Speed Limits in Canada
If you are an American and see a speed limit of “100” while traveling in Canada, that doesn’t mean you can go 100 miles/hour. This means 100 kilometers/hour, and translates to just a bit more than 60 mph. In general, you can convert from km/h to mph by dividing the speed in km/h by 1.6.
|Kilometers per hour||Miles per hour|
120 kilometers per hour is the fastest you can go on a Canadian highway. The province of Ontario is especially strict, with maximum speed of 100 km/h. If you are caught driving 50 kilometers per hour over the posted limit in Ontario, your car will be impounded. Below are typical speed limits you will see on Canadian roads.

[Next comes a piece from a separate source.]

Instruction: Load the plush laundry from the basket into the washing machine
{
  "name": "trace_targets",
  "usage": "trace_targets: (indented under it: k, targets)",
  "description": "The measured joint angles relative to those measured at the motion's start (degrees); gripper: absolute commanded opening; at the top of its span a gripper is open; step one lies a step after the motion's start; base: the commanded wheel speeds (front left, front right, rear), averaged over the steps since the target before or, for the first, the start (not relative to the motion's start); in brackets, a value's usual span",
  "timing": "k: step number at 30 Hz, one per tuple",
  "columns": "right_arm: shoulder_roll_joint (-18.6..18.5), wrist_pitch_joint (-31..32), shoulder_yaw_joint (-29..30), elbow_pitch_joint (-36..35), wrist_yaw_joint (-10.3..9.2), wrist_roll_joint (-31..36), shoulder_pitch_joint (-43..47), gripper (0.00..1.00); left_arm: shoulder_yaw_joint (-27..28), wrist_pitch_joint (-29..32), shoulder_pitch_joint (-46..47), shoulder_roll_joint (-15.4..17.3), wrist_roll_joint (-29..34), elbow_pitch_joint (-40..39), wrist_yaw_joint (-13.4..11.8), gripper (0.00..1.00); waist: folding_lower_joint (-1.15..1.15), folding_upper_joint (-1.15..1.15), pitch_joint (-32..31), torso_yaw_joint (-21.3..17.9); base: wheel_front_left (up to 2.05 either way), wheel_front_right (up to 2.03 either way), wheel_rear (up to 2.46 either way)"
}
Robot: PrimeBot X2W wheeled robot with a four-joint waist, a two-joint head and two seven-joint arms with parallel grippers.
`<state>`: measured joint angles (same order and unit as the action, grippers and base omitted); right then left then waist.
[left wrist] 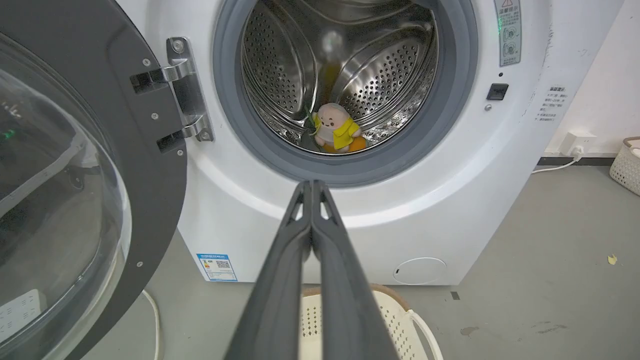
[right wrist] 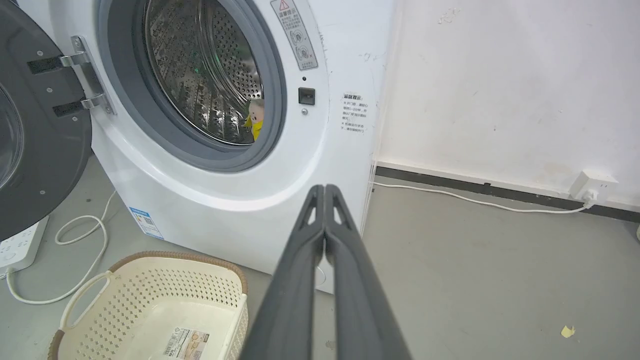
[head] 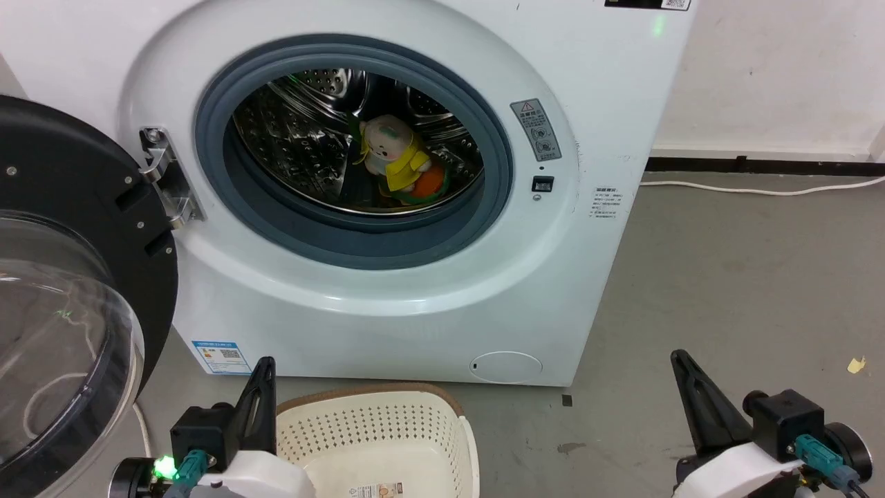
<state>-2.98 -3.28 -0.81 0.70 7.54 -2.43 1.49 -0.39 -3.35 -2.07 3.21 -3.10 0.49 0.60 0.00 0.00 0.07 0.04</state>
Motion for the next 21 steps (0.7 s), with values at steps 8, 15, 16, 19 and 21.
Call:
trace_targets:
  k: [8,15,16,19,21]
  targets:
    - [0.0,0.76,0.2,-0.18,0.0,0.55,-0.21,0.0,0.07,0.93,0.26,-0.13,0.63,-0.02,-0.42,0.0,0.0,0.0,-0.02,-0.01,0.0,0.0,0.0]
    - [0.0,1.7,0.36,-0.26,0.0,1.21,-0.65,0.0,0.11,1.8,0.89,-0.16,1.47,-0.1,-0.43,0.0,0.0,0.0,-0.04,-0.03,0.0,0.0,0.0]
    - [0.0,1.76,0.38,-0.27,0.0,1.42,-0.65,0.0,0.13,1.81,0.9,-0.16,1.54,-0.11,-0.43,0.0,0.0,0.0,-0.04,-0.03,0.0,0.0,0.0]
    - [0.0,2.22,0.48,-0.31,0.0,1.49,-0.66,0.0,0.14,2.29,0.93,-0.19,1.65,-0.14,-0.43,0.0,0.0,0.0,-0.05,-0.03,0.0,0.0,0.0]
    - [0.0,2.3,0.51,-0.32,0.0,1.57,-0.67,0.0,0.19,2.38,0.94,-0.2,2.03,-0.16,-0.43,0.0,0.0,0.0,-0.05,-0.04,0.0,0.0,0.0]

|Type of Driving||Kilometers per hour||Miles per hour|
|Multi-lane highway driving||110 km/h||66 mph|
|Most 2-lane highways outside cities & towns||80 km/h||50 mph|
|Major roads in urban and suburban areas||60 – 70 km/h||37 – 44 mph|
|Residential streets||40 – 50 km/h||25 – 30 mph|
|School zones||30-50 km/h||20-30 mph|
Speed Limits in the United States
Below are typical speed limits you will see in the United States. Only a few freeways allow you to go faster than 65 miles per hour, and they tend to be in long, open, stretches of roadway.

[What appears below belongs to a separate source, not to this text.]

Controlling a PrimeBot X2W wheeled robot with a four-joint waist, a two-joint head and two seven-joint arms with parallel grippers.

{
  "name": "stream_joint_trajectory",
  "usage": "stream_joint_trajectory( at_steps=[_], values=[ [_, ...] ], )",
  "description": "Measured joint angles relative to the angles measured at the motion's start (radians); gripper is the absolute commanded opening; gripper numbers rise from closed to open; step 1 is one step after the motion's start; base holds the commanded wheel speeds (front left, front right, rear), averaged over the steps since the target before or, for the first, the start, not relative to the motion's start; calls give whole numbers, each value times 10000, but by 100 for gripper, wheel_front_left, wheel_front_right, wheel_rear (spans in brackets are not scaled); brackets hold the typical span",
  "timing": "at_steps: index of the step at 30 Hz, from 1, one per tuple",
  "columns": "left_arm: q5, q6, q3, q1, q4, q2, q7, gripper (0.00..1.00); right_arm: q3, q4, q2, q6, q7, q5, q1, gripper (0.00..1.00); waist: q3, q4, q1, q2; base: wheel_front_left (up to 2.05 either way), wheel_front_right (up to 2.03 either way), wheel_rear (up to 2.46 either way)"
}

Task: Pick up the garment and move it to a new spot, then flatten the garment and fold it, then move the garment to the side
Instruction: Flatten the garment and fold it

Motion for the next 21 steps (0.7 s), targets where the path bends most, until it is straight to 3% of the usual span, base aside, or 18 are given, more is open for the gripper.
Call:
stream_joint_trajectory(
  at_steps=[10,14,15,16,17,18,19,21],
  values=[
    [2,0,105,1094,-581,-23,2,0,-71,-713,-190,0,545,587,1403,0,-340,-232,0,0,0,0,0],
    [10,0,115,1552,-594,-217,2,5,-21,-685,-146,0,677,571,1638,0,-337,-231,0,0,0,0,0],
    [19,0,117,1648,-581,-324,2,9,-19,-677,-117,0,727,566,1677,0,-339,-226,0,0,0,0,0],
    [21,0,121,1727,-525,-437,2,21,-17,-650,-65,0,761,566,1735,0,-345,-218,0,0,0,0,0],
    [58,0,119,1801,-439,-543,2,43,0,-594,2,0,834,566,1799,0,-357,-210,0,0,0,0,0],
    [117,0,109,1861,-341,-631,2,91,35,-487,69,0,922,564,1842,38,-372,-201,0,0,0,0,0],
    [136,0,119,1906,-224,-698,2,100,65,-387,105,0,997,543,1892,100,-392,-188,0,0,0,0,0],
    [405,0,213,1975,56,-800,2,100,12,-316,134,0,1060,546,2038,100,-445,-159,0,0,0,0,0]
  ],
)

|Miles per hour||Kilometers per hour|
|Type of Driving||Miles per hour||Kilometers per hour|
|Multi-lane highway driving||55 – 70 mph||88 – 118 km/h|
|Most 2-lane highways outside cities & towns||55 – 65 mph||88 – 105 km/h|
|Major roads in urban and suburban areas||25 – 45 mph||40 – 72 km/h|
|Residential streets||25 – 35 mph||40 – 56 km/h|
|School zones||15 – 25 mph||23 – 40 km/h|
In addition to maximum speed limits, there are sometimes default minimum speed limits. You will see that most often on freeways where the minimum speed may be 45 mph. Most jurisdictions also have laws prohibiting speeds so low they are dangerous or impede the normal and reasonable flow of traffic.